Concept for Web Interface

MetaInfo

derived from requirements, concept_shepherd and concept_meeting_notes

Design-Features

Privacy is a features - avoid personal data (OAuth, ActiveDirectory)
usage per website & API
1 experiment at a time, no concurrency

Functions

user-management
- permission
- role management
- groups (share datapool)
- Quota (data is linked to user and deleted with the account)
authentication via external service like OAuth (i.e. GitHub) (if possible)
Upload user provided data
- Harvesting- / Energy-Traces, -traces, IV-Curves
- regulator / converter-definition
- Target-Firmware
- user-scripts (sandboxed, limited resources (cpu, ram, storage), only limited libs allowed, limited user, lowest nice-level)
Scratch-Area for experimentation-results (or DB)
integrated pre-tests for measurement: test for plausibility, pre-run in software (abstract virtual hardware)
- link in python code of shepherd project
scheduler for measurement, time to prepare and follow up (data transfer, conversion, compression, …)
results downloadable by user, for a certain time (no hording)
feedback via e-mail - measurement start, data available, error, shortly before deletion
(optional) grafana-visualization
documentation and instructions
- landing page
- “what is that thing in my office”
  - clarify use and capability of the boxes (so people sharing an office with the testbed don’t freak out)
- where find what
- FAQ
Testbed-Status
- structure
- last seen
- handle lockups (power-cycle)
- keep testbed alive for a limited time (otherwise it will go to sleep / power down)
collecting of logs (temp, ram-usage, cpu-usage, time-sync, …)
Web-Framework (some points are redundant)
- user-management (roles for admins and users)
- experiment-management, configure and control, add data (see below)
- experiment-scheduling, calender (set active, start-time, duration)
- data management / quota (retrieve / delete recordings)
- authentication via external services
- E-Mail notifications
- testbed status, topology
- (optional) grafana visualization of recorded data
- (admins) server status, quota, testbed control
- documentation and instructions
- target-management (specify slots of nodes)
- (optional) benchmark-management (post-scripts)
live-view ⇾ lower prio

Implementation

possibly python based (django vs flask, big vs small)
- django offers the most, is flexible, modular and easy to extend
  - admin-interface
  - authentication (also oauth client), accounts
  - session-management
  - sub-websites with html-templates
  - ⇾ security seems to be OK, attach surface is big, but >v3.0 seems to be mature
- flask is a microframework, offers minimal attack surface and seems perfect for the python REST API
basic implementation could be similar to https://github.com/fkt/36c3-junior-ctf-pub (web-interface for a ctf, that didn’t get compromised)
API: rest
(prio) allow scripted workflow ⇾ yaml ⇾ rest ⇾ server internals
- this could also be the base for the web-page-interface
Database
- influxDB or
- timescaleDB
- postgreSQL
MessageSystem
- Protobuf
- RabbitMQ
- RPC
visualization, analysis ⇾ dash?
option to sample down

DB Decision

needed:
- 30x 100k Inserts of timestamp (8B), node_id (1B), voltage (4B), current (4B)
- ⇾ 3M Inserts of >=17 Bytes ⇾ 3 GB / minute
- can happen locally or remote, concurrently is fine
main bottleneck:
- databases with timeseries do not seem to have a low level api for insertions, interface is ascii and needs parsing
- (solution) low level api (raw data, shared mem, …) ⇾ there are possible formats like::
  - BSON ⇾ MongoDB
  - UBJSON ⇾ TeradataDB, Wolfram (no use for us)
  - apache avro ⇾ Apache Spark SQL
  - JSONB ⇾ Postgresql, but they say: “JSON is faster to ingest vs.

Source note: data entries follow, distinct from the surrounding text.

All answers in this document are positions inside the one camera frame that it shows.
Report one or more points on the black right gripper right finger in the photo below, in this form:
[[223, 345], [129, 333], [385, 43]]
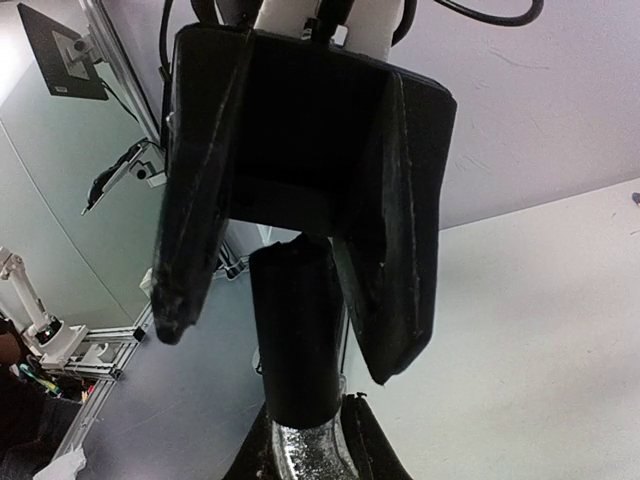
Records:
[[368, 446]]

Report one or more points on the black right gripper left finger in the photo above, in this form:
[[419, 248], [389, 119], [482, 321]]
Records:
[[255, 459]]

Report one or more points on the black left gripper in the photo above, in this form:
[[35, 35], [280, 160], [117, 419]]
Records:
[[266, 129]]

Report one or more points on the clear nail polish bottle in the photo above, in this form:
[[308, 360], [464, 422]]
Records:
[[318, 452]]

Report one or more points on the black nail polish cap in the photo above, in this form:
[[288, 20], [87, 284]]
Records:
[[298, 305]]

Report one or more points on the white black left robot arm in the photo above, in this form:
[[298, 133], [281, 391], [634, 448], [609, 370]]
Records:
[[368, 28]]

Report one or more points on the black monitor on arm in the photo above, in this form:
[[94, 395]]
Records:
[[66, 59]]

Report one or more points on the crumpled white tissue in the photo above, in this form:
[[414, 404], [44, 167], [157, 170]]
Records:
[[60, 462]]

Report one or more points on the aluminium table frame rail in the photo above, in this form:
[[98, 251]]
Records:
[[101, 358]]

JSONB”
Timescale DB vs Influx ⇾ influx seems to dominate with fewer devices <= 100
timescale: SQL, robust, based on postgreSQL, time series, relational, various datatypes
- looks more professional, but like influx they want to sell
- presetup hard to script
- 1M insert/s are considered excellent, i landed at ~60k with one remote connection
- no low level api available, but some SQLs allow to load from file (csv)
influxDB2:
- inserting 200s data takes ~ 190s (1 node), with almost no load on VM or system
  - ⇾ makes 108k/s inserts from one node
  - marketing documents say the insert-rate of free-database is good for ~ 250k/s
  - is it artificially limited or is it another invisible bottleneck?
- ram usage seems to be ok << 1 GB
- query’s with ns resolution can get very slow. ~3s for averaging windows
- influx can almost naturally import hdf5, numpy-arrays, pandas Dataframes
- dataexplorer shows plots only windowed, smallest window is 1s (may be unimportant)
elastic + logstash, search engine,
redis, key-value store
mongoDB
- allows usage of BSON instead of JSON

DB-Bypass

measurement-data could be stored directly on the server
each measurement is stored in a separate folder, named by hash or timestamp
- it contains config data, logs and results
file-references are inserted into a DB
metrics for benchmarks or competitions could be generated by a user-script
- pandas or numpy, as a fast cPython convenience, allows powerful oneliners
- these metrics could be displayed on the website as a condensed result
- these metrics could also be used for some kind of leaderboard
a downsampled dataset (1 kHz?) could be fed into a database for semi-live analysis / observation
a full-res dataset could be fed into the database afterward but would mean a longer blocking time between measurements

TODO

try paid db-vm (influx)
compare elastic against influx, no support for nanosec?
benchmark server (disks / ram)
offer predefined energy-patterns (on/off, diode, different converters (boost, buck/boost))
design-choices for later
- does shepherd need databases for immediate (deep)analysis of result
  - alternative: provide post-scripts that filter data for key-parameters (benchmark-management)
- data hording or economical use of space?
- what else ?????